Many an effort at water conservation is going on at the grassroots level. The severe drought of 1972 brought forward people's initiatives in the drought-prone areas of Maharashtra. Anna Hazare made a small village, Ralegan Siddhi, self-sufficient through water efforts only. Vilasrao Salunke in Purandar taluk developed watersheds and then went ahead with the well-crystallised idea of equitable distribution of water. Simultaneously, Prof. B.K. Dhonde of Pune realised that the age-old continuous contour trenches are the best rainwater harvesting structures. He changed the method of marking contours by using a plastic tube filled with water (just like spirit level) supported by a wooden plate to plot the contour points.

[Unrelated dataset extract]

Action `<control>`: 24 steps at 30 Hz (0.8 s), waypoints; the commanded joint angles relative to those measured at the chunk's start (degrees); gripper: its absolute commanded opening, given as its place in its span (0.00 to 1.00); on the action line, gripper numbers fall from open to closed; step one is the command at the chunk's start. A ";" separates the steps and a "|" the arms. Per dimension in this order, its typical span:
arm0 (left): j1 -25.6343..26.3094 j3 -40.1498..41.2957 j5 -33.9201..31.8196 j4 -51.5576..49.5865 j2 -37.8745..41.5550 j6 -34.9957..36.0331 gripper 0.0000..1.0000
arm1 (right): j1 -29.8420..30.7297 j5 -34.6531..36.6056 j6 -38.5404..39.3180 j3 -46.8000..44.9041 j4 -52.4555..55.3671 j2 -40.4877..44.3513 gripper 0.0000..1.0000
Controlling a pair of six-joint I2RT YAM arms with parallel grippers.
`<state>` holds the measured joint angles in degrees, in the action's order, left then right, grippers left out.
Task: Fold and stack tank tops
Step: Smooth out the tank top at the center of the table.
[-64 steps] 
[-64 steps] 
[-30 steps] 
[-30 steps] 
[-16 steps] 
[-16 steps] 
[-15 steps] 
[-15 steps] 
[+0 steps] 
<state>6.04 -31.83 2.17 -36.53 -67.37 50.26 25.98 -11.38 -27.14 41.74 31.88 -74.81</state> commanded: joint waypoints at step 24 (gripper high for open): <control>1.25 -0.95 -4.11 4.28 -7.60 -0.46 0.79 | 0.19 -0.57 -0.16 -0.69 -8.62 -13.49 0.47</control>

The Forest Department soon adopted this simple technique and it has performed `miracles' in severely drought-affected areas with continuous contours-trenches (CCT).

CCT is analogous to the steps of a building. Thus, water, which flows at its own level, accumulates in trenches. The CCT slows down running water so that it percolates. In any forest, rainwater does not directly attack the soil. Trees, bushes and grass absorb the speed of the falling rain and the water gently enters in the grassy earth. Grass also prevents evaporation losses. Plantation in trenches makes the CCT watershed complete. In just one district of Ahmednagar, the Forest Department has planted 20 million trees on 20,000 ha.

Father Bachar with the help of the Indo-German Society has solved the water problem of hundreds of villages by the CCT method. Even with half the average rainfall all wells below the marked CCT were charged with water. The litmus test of the watershed with CCT is when it rains. Excess water flowing down the CCT is clear and transparent, establishing that soil erosion has stopped.

The attractiveness of CCT lies in its low-cost and efficient design of rainwater harvesting. It does not require any steel or cement construction or structure. Studies have shown that about 60-80 per cent of the total rainwater is percolated on CCT. One mm of rain over one ha gives 10,000 litres of water. CCT would hold 6,000 litres. India has 100 million ha of barren land. If rainwater were harvested through CCT and tanks as per topography, India would once again have ample water, without any displacement of people or destruction of nature.

Forty per cent of our water sources come from a 70-mha-forest area. If soil and water are conserved properly, floods can be avoided. "Water is highly explosive. It should not be loosely shunted" - that is the message of the hour. Timely action can save us, but inaction could take us on the path of Ethiopia or Somalia.